In [156]:
### Helper functions

def set_increment(total_count, increment):
    """
    Calculates an increment count by dividing the total count by the increment percentage.

    :param total_count: The total count to calculate an increment for.
    :param increment: The increment percentage to calculate.
    :return: Returns an integer representing the increment count.
    """
    return round(total_count / (100 / increment))

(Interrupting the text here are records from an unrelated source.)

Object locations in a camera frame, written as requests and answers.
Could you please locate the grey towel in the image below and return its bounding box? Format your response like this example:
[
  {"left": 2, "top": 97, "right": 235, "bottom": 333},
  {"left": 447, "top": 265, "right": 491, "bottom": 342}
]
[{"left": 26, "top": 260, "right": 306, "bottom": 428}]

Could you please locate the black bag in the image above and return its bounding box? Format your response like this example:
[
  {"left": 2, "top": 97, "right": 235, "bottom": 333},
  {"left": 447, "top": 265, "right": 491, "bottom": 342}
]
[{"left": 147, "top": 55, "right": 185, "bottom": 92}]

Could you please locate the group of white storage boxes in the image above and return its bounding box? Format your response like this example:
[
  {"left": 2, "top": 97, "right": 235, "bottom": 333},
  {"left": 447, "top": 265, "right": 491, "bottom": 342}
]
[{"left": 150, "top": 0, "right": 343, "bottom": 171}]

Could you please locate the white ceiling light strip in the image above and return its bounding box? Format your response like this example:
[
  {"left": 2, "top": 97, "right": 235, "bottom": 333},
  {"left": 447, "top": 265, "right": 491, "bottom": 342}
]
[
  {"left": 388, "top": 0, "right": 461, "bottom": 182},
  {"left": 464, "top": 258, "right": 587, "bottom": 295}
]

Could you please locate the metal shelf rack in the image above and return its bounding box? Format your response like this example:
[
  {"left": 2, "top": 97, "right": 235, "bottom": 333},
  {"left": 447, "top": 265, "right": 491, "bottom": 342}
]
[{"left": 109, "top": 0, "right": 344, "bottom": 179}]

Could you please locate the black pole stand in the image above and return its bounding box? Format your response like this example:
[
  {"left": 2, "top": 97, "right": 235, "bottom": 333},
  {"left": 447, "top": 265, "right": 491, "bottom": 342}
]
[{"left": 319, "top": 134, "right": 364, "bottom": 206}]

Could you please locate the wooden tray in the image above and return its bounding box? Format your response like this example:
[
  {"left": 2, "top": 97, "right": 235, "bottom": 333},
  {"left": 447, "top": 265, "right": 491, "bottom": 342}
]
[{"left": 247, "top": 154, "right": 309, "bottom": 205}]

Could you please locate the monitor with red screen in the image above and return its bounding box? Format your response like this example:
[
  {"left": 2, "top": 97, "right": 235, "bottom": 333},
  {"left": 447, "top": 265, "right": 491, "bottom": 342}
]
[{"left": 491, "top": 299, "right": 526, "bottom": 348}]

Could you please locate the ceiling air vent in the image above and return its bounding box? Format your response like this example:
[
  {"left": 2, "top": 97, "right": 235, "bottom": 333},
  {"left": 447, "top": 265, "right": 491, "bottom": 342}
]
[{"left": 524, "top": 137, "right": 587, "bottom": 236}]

def update_progress(progress_update, current_count, total_count, increment):
    """
    Prints a progress update for an iterating loop if the increment threshold has been passed.

    :param progress_update: The string describing the progress update.
    :param current_count: The number of features currently iterated through.
    :param total_count: The total number of features to iterate through.
    :param increment: The number of iterated features at which to print a progress update.
    """
    if current_count % increment == 0:
        print(f"{progress_update}: {current_count / total_count:.0%} complete. {current_count} records processed.")

def runtime(progress_update, start_time, end_time):
    """
    Prints the runtime for a given progress update.

    :param progress_update: The string describing the progress update.
    :param start_time: The start time of the progress update.
    :param end_time: The end time of the progress update.
    """
    print(f"{progress_update} runtime: {end_time - start_time}")

In [2]:
### Pull website with suffix data

from selenium import webdriver
from selenium.webdriver.common.by import By

# Suffix data website information
suffix_url = "https://pe.usps.com/text/pub28/28apc_002.htm"
table_id = "ep533076" # suffix element's id

# Pull website using Firefox WebDriver
print(f"Pulling website: {suffix_url}")
options = webdriver.FirefoxOptions()
options.add_argument("--headless")
driver = webdriver.Firefox(options=options)
driver.get(suffix_url)

# Find suffix elements
suffix_rows = driver.find_elements(By.XPATH, f"//table[@id='{table_id}']/tbody/tr")

Pulling website: https://pe.usps.com/text/pub28/28apc_002.htm


In [3]:
### Parse suffix elements from website

from datetime import datetime
import pandas as pd

# Store table headers
header_cols = suffix_rows[0].find_elements(By.TAG_NAME, "td") # find table cells
headers = []
for header in header_cols[:2][::-1]: # flip header order
    header = header.text.replace("\n", " ")
    headers.append(header)

# Identify primary street suffix names and corresponding abbreviations
suffixes = {} # suffix data container - {abbreviation: suffix}
full_suffix = "" # primary street suffix name

suffix_count = len(suffix_rows) - 1 # excluding table header
increment = set_increment(suffix_count, 10)
progress_update = "Parsing suffixes"
start_time = datetime.now()

for count, row in enumerate(suffix_rows[1:]): # excluding table header
    cols = row.find_elements(By.TAG_NAME, "td") # find table cells
    if len(cols) > 1: # if multi-col row, col[0] is suffix, and col[1] is abbreviation
        full_suffix = cols[0].text
        suffixes[cols[1].text] = full_suffix
    else: # if single-col row, col[0] is abbreviation, and suffix is implied
        suffixes[cols[0].text] = full_suffix
    
    update_progress(progress_update, count, suffix_count, increment)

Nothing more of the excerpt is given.